Featured Image

Gonjiam: Haunted Asylum

2018
Titolo Originale:
Gon-ji-am
REGIA:
Beom-sik Jeong
CAST:
Ha-Joon Wi (Ha-Joon)
Park Sung-hoon (Sung-hoon)
Mun Ye-Won (Charlotte)

Il nostro giudizio

Gonjiam: Haunted Asylum è un film del 2018, diretto da Jeong Beom-sik.

Che segreto si cela dietro Gonjiam, il mockumentary coreano capace, in patria, di battere ogni record d’incassi e di essere il secondo horror più visto di sempre dopo Two Sisters del grande Kim Jee-woon? A chi aggrotta immediatamente la fronte, memore delle baggianate offerte dal succitato sottogenere in tempi recenti e non, si richiede oggi quel minimo di fiducia residua per vedere e credere. Perché il nuovo film di Jeong Beom-sik si rivela opera pragmatica e stupefacente, capace di addentrarsi in un entroterra nel quale è fin troppo facile scivolare al primo movimento di macchina a mano. Lo fa, prima di tutto, attraverso una trama aggiornata ai tempi odierni dei live streaming: protagonisti sono infatti degli youtubers, proprietari del canale Horror Times, che decidono di compiere un’esplorazione all’interno dell’abbandonato manicomio di Gonjiam, in passato teatro di tragici eventi e adesso, secondo le leggende popolari, luogo infestato dagli spiriti. L’obiettivo è ovviamente un record di visualizzazioni ed il ritorno economico che ne comporterà. Armatosi di camere, GoPro e un drone, il gruppo si addentrerà nella struttura sulle ali dell’entusiasmo ma capirà presto che, come recitava un film di Jorge Grau, non si deve profanare il sonno dei morti.

Gonjiam costruisce la propria credibilità già nella premessa, attraverso un’apoteosi POV che è di per se stessa motore narrativo dei primi minuti di film.

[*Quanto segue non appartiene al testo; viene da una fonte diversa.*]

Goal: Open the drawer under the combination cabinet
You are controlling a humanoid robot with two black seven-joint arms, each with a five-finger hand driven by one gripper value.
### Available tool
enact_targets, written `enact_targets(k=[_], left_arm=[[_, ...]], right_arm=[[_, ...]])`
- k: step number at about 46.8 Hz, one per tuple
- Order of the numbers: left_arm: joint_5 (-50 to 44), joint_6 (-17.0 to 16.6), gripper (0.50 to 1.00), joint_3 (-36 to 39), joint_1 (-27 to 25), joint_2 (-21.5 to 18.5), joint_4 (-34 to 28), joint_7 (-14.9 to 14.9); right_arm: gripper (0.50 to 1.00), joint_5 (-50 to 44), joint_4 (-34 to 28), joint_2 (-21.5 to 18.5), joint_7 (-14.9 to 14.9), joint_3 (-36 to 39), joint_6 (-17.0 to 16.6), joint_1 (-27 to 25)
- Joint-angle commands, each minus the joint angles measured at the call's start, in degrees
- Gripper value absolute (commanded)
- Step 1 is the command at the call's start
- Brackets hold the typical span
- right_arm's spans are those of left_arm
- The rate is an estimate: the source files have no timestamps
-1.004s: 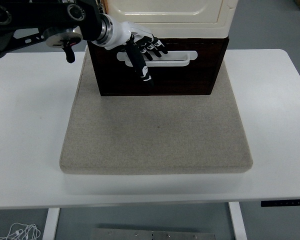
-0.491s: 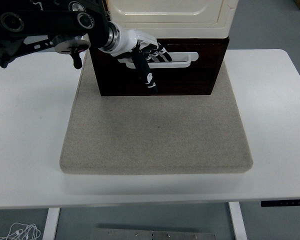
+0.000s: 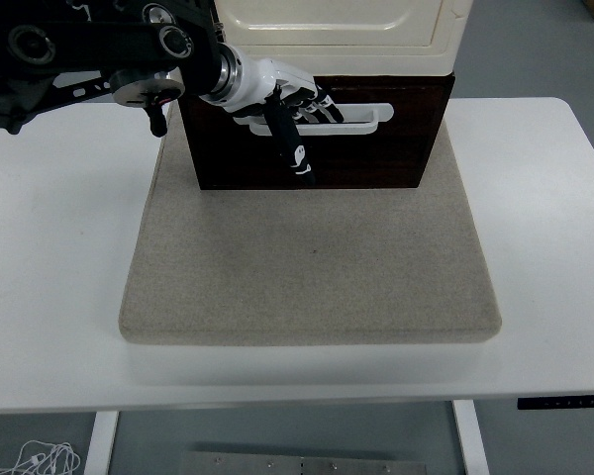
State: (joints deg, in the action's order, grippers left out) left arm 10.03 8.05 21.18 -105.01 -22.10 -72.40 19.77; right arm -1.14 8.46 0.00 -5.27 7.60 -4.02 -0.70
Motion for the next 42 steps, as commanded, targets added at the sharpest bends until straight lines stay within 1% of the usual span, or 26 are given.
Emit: enact_targets(k=[1,9,14,22,42], left_arm=[[0.0,0.3,1.0,0.0,-0.1,0.0,-0.1,0.0],[0.0,0.7,1.0,-0.2,-0.2,-0.2,-0.3,-0.1],[0.0,2.4,1.0,-0.4,-0.5,-0.3,-0.4,-0.1],[0.0,3.6,1.0,-0.4,-0.8,-0.5,-0.6,-0.1],[-0.1,8.7,1.0,-1.4,-1.1,-0.7,-0.9,0.0]], right_arm=[[0.928,0.0,0.0,0.0,0.0,0.0,0.0,0.0],[0.928,0.0,0.0,0.0,0.0,0.0,0.1,0.0],[0.926,0.0,0.0,0.0,0.0,0.0,0.0,0.0],[0.926,0.0,0.0,0.0,0.0,0.0,0.0,0.0],[0.928,0.0,0.1,0.0,0.0,0.0,0.0,0.0]])
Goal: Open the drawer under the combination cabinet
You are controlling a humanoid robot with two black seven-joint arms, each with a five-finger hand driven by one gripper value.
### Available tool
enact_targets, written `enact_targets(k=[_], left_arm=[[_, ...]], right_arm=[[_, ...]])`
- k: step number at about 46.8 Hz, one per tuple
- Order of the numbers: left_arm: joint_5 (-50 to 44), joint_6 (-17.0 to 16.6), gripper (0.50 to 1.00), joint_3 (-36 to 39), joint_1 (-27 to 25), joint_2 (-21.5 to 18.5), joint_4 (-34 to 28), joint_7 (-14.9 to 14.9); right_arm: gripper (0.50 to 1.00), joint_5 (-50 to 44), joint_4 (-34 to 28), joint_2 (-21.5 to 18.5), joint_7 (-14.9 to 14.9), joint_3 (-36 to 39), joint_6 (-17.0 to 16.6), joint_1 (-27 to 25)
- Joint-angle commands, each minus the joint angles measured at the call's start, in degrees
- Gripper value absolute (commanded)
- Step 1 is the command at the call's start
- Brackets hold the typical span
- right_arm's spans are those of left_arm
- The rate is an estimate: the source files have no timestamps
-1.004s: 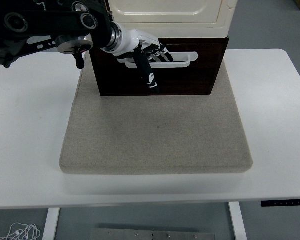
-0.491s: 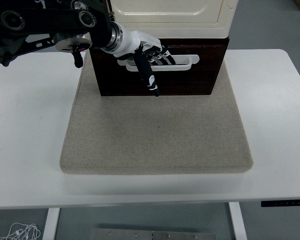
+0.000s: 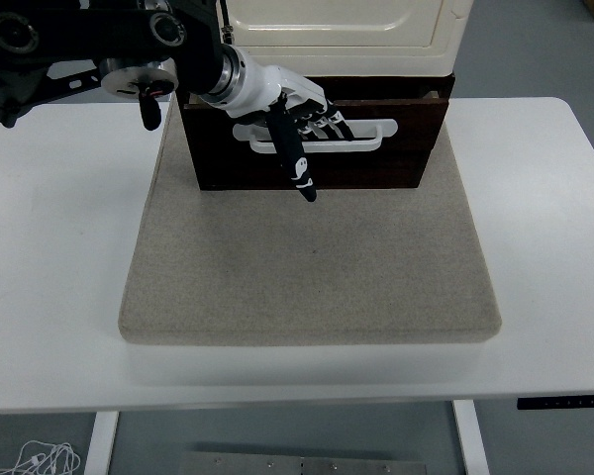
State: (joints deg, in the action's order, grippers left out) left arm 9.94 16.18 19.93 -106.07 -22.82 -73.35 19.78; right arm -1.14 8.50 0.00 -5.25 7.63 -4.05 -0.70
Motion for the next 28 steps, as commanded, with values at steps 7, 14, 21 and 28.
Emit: enact_targets(k=[7,14,21,28], left_arm=[[0.0,2.2,1.0,-0.9,0.0,-0.6,0.0,0.0],[0.0,3.7,1.0,-1.2,0.0,-0.7,0.0,0.0],[0.0,5.6,1.0,-1.8,-0.4,-0.8,0.0,0.0],[0.0,7.7,1.0,-2.2,-0.9,-1.4,0.0,0.0]], right_arm=[[0.926,0.0,0.0,0.0,0.0,-0.1,0.0,0.0],[0.928,0.0,0.0,0.0,0.0,-0.1,0.0,0.0],[0.928,0.0,-0.1,0.0,0.0,0.0,0.0,0.0],[0.928,0.0,0.0,0.0,0.0,0.0,0.0,0.0]])
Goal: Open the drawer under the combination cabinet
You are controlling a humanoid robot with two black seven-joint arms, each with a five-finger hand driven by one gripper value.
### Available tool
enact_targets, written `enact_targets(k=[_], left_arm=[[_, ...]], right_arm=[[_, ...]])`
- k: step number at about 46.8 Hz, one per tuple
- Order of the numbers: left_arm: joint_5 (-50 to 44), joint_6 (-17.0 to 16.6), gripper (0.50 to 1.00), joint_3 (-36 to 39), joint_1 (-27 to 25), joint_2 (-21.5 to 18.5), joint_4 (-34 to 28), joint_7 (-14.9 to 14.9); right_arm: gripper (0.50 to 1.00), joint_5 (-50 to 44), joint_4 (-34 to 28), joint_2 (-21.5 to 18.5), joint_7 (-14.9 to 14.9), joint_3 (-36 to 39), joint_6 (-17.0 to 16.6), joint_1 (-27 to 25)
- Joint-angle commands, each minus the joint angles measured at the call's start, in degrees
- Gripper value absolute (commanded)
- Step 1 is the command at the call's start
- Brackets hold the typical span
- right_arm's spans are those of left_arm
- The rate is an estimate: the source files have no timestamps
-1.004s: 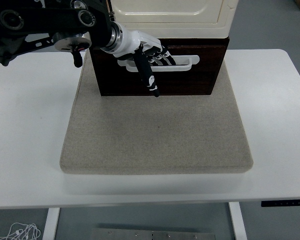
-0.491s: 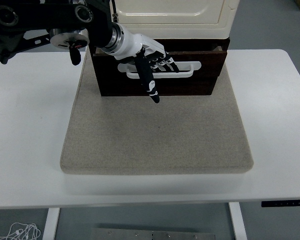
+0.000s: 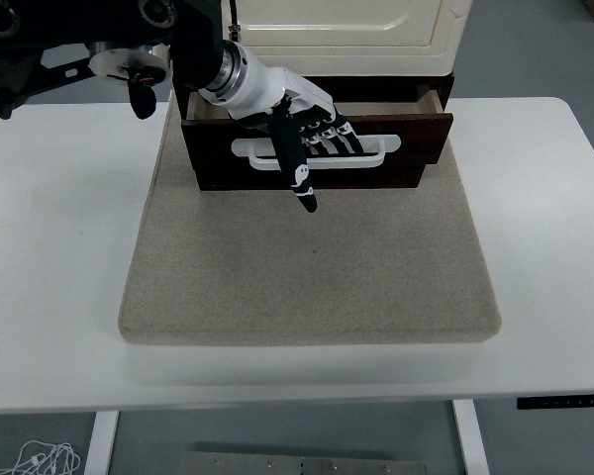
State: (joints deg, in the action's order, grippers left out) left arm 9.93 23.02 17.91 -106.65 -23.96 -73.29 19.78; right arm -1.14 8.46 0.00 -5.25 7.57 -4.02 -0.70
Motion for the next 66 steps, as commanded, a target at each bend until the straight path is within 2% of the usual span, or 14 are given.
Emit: enact_targets(k=[1,7,31,50,61,66], left_arm=[[0.0,1.2,1.0,-0.2,-0.4,-0.2,0.0,0.0],[0.0,2.9,1.0,-0.5,-0.4,-0.6,0.0,0.0],[0.0,6.1,1.0,-2.2,-0.4,-0.7,-0.2,0.0],[-0.7,10.3,1.0,-4.2,-0.4,-1.6,-0.6,0.1],[-0.7,10.8,1.0,-5.8,-0.5,-2.0,-0.5,0.0],[-0.7,10.7,1.0,-9.8,-0.6,-2.6,-0.3,0.0]], right_arm=[[0.926,0.0,0.1,0.0,0.0,0.0,0.0,0.0],[0.928,0.0,0.1,0.0,0.0,0.1,0.0,0.0],[0.926,0.0,0.1,0.0,0.0,0.1,0.0,0.0],[0.928,0.0,0.0,0.0,0.0,0.0,0.1,0.0],[0.928,0.0,0.0,0.0,0.0,0.0,0.0,0.0],[0.928,0.0,0.0,0.0,0.0,0.0,0.0,0.0]])
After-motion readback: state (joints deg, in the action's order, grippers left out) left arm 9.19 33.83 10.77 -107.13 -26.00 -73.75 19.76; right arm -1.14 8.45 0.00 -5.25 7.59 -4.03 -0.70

I personaggi (stesso nome dei loro interpreti, altro furbo escamotage del genere) provano i loro strumenti di ripresa ancor prima di essere sul posto, utilizzandoli anche per operazioni minime, come un simil-gioco della bottiglia improvvisato con una GoPro fatta girare su un tavolo. Quando poi sono sul posto, la troupe è vestita ad hoc con steadycam puntate sia sulla faccia che sul loro punto di vista, le quali, insieme a quelle sistemate nelle stanze e nei corridoi, vengono esaltate da un montaggio fatto di campi-controcampi e split screen. Il risultato è eccellente per la possibilità dello spettatore di seguire l’azione, anche perché ogni cambiamento di prospettiva è estremamente calcolato. Si offre inoltre, a chi guarda, un repertorio di situazioni evergreen, come alcuni momenti che richiamano non poco quello scomodo precursore di The Blair Witch Project. Aldilà però di questa impalcatura di tutto rispetto, Gonjiam riesce anche nell’impresa di smuovere quelle acque piatte.

Lo sviluppo della vicenda ci mostra una prima parte della missione in cui tutto, anche gli imprevisti, va secondo copione. Come i prankers di Scare Campaign, alcuni di questi youtubers hanno infatti immaginato una sceneggiatura dove l’inaspettato deve accadere (ne va delle views) e in cui gli altri loro compagni devono ignaramente assistere terrorizzati a fenomeni che in realtà sono costruiti a tavolino. Nella seconda parte, quella in cui il sovrannaturale arriva davvero, si registra invece qualcosa di inedito: in un crescendo di tensione, si subodora un ulteriore colpo di scena che, una volta compiutosi, è tra i più spiazzanti. Succede infatti che quanto ritenevamo possibile solo attraverso uno sguardo diretto avviene invece anche per mezzo del filtro tecnologico: l’onnipotenza, o l’onniveggenza, della macchina si rivela in realtà vincolata ad una forza assai più dominante, capace di mostrare la verità e al tempo stesso di svelare l’illusione. È così che Gonjiam compie quello step in più, forse l’ultimo di un percorso battuto sia da maestri che da dilettanti allo sbaraglio, candidandosi a pietra tombale di questo sottogenere. Più che una previsione, sia ben chiaro, è un augurio.